▸ **YOUR GOAL**: The task calls for every line of the data to be retyped exactly.

▸ **DATASET CONTENT**:
+---+

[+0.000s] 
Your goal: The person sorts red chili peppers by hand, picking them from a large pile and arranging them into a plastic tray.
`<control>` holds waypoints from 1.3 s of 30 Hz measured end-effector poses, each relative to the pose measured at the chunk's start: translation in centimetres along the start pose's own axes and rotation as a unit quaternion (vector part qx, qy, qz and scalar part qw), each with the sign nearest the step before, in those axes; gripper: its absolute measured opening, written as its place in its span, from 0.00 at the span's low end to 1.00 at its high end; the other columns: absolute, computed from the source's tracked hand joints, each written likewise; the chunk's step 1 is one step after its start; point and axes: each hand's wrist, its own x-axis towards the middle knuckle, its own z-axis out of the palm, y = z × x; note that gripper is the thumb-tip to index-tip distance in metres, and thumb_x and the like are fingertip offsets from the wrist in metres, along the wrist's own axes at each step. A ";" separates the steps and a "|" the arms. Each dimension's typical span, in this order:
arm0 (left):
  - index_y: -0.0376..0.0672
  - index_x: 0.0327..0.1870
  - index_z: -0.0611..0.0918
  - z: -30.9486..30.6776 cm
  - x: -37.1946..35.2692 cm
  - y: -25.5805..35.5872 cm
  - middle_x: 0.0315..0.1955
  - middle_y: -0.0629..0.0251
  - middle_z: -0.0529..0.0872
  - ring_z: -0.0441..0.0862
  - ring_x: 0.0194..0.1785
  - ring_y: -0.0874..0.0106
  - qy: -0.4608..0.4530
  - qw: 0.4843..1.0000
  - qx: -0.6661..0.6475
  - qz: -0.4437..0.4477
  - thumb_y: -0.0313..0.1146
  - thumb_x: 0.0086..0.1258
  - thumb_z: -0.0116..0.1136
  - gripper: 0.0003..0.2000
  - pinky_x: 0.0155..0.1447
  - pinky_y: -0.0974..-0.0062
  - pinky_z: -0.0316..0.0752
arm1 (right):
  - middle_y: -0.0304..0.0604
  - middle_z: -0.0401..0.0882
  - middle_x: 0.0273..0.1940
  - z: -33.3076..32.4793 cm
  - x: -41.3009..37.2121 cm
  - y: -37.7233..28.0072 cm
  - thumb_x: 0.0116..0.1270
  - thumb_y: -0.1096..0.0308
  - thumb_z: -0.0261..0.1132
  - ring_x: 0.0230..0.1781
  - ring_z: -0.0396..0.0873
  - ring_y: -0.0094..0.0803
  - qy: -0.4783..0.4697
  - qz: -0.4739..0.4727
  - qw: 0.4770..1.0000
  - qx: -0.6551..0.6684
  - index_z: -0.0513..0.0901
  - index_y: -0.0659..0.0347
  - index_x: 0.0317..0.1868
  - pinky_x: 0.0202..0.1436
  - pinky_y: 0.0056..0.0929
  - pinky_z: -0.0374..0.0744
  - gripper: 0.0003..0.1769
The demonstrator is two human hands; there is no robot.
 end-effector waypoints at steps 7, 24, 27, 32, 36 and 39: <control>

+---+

▸ **OUTPUT FOR THIS EXERCISE**:
[+0.000s] 
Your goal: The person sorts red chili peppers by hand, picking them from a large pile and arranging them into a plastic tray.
`<control>` holds waypoints from 1.3 s of 30 Hz measured end-effector poses, each relative to the pose measured at the chunk's start: translation in centimetres along the start pose's own axes and rotation as a unit quaternion (vector part qx, qy, qz and scalar part qw), each with the sign nearest the step before, in those axes; gripper: its absolute measured opening, written as its place in its span, from 0.00 at the span's low end to 1.00 at its high end; the other columns: absolute, computed from the source's tracked hand joints, each written likewise; the chunk's step 1 is one step after its start; point and axes: each hand's wrist, its own x-axis towards the middle knuckle, its own z-axis out of the palm, y = z × x; note that gripper is the thumb-tip to index-tip distance in metres, and thumb_x and the like are fingertip offsets from the wrist in metres, along the wrist's own axes at each step. A ";" separates the steps and a "|" the arms. Each dimension's typical span, in this order:
arm0 (left):
  - index_y: -0.0376..0.0672
  - index_x: 0.0327..0.1870
  - index_z: -0.0611..0.0918
  - z: -30.9486..30.6776 cm
  - x: -37.1946..35.2692 cm
  - y: -25.5805..35.5872 cm
  - middle_x: 0.0315..0.1955
  - middle_y: -0.0629..0.0251
  - middle_z: -0.0529..0.0872
  - ring_z: -0.0441..0.0862
  - ring_x: 0.0194..0.1785
  - ring_y: -0.0874..0.0106
  - qy: -0.4608..0.4530
  - qw: 0.4843..1.0000
  - qx: -0.6661..0.6475
  - qz: -0.4437..0.4477
  - thumb_y: -0.0313..0.1146
  - thumb_x: 0.0086..0.1258
  - thumb_z: -0.0116..0.1136
  - gripper: 0.0003..0.2000
  - pinky_x: 0.0155..0.1447
  - pinky_y: -0.0974..-0.0062
  - pinky_z: -0.0316..0.0752
arm1 (right):
  - middle_y: -0.0304..0.0604
  - middle_z: -0.0401..0.0882
  - middle_x: 0.0273..0.1940
  - z: -33.3076..32.4793 cm
  - x: -41.3009..37.2121 cm
  - y: -37.7233..28.0072 cm
  - thumb_x: 0.0116..0.1270
  - thumb_y: -0.1096..0.0308
  - thumb_z: -0.0261..0.1132
  - ring_x: 0.0230..0.1781
  - ring_z: -0.0396..0.0873
  - ring_y: -0.0094..0.0803
  - qy: -0.4783..0.4697
  - qz: -0.4739..0.4727
  - qw: 0.4770..1.0000
  - qx: -0.6551..0.6684
  - index_z: -0.0513..0.0901
  - index_y: -0.0659..0.0347
  - index_x: 0.0317..0.1868
  - pinky_x: 0.0202..0.1436
  - pinky_y: 0.0056..0.0929
  - pinky_z: -0.0374..0.0744
  - gripper: 0.0003..0.1769
The demonstrator is two human hands; there is no robot.
 end-effector waypoints at steps 7, 24, 27, 32, 36 and 39: <control>

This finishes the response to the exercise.